We now return to our regularly-scheduled programming.

I wish it were not so expensive to get an MRI — I’d have them annually. Or more often, if they’d let me!  Because it gives a clear picture of the brain and spinal cord, an MRI can give the clearest picture of the progression of the disease, which would keep me from worrying about it so dang much.

When a person with MS has an MRI, the scarring from the damaged myelin (the coating over the nerve fibers) is visible. If the test is done with gadolinium dye injected into the veins, then areas of myelin that are actively being destroyed will actually light up on the scan.

Some people are afraid of MRIs, fearing that they might get claustrophobic in the machine, but I seriously don’t mind them. In case you’ve never had one, let me describe the process, from my experience.

After you dress in the standard very-attractive backless gown and paper slippers, the technicians make sure you have NO metal on you. No earrings, no watches, no pacemaker, nothing. Since the biggest and most important part of an MRI machine is a giant magnet, I suppose it could suck the metal right out of you, but don’t quote me on that.

When you get to the machine, they hook you up to an IV of gadolinum dye and give you some earplugs, if you are lucky. You lie on the table and get slid into the machine just like a pizza into a wood-fired oven or a drawer into a file cabinet. The tube is strangely close to your face; once, I had one with a mirror right there, but I didn’t think it really helped with the strangeness.

The technician speaks to you through a speaker, telling you what you will hear and/or what you need to do. Usually, you don’t need to do anything, but once I had a cervical (neck) MRI and they told me not to cough or swallow. Trust me, there is nothing more apt to make a person swallow than being told not to. I swear, your mouth starts watering like nobody’s business and you are convinced you will drown before the MRI is over.

What is the same with every MRI I have had, though, has been the sound.

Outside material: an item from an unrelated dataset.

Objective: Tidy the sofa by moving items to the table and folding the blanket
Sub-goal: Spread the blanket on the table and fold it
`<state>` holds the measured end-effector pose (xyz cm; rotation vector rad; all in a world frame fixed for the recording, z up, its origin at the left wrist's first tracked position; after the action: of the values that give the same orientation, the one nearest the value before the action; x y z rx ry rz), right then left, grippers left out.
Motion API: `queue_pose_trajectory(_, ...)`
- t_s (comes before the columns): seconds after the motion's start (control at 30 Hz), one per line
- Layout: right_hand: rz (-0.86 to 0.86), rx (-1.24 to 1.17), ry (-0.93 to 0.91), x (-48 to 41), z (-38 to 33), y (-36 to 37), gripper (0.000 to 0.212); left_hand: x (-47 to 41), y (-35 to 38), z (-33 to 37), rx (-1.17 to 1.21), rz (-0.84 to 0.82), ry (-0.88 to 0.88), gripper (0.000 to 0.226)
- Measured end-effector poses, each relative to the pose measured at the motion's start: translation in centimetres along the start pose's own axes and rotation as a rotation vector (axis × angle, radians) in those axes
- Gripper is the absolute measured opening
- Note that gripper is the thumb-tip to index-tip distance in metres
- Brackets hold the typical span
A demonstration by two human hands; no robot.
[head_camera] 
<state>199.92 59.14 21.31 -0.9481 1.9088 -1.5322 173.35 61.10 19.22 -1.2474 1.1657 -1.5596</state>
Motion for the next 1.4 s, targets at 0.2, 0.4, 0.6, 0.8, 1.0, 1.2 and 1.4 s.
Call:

I do not have any knowledge of the workings of magnetic resonance imagery, but I can tell you one thing: it is loud. It sounds as though all the employees of the hospital have been gathered together outside of your little tube and instructed to pound on it with their own pipe wrenches. Given that your average brain MRI takes 30 to 60 minutes, you begin to think they will bust through the tube before it is all over.

I have a secret MRI-distracting weapon in my arsenal, though. Years back, I decided to try to say an entire rosary during the MRI. Between the soothing rhythm of the prayers and the mental arguing over what is a Joyful or a Glorious Mystery and what is one of those new-fangled Luminous Mysteries, the entire procedure is over before I have finished. Or else I fall asleep. (Hey, it happens.)

When it’s all over, they roll you back out. Do NOT, under any circumstances, expect that the people who did the test will tell you a single dang thing about what they just saw. They can’t, by law or something, even if they wanted to, even if they have the expertise to read the results. I’m hoping they will, still. But no, they just send you back to your little curtained cubicle to put your clothes back on. You have to wait until they give the film to a radiologist, who reads it and then gives the information to your neurologist, who then reads it and gives the information to you.

I just looked up “MRI” on flickr’s Creative Commons, looking for an image of an MRI machine that I could use for this post. I first got to scroll through page after page of MRI scans, which suits someone of my level of morbid curiosity quite nicely. It was cool to see the variety of head scans. Some show the wrinkles of the brain, some show the eyes, some clearly show the different brain sections.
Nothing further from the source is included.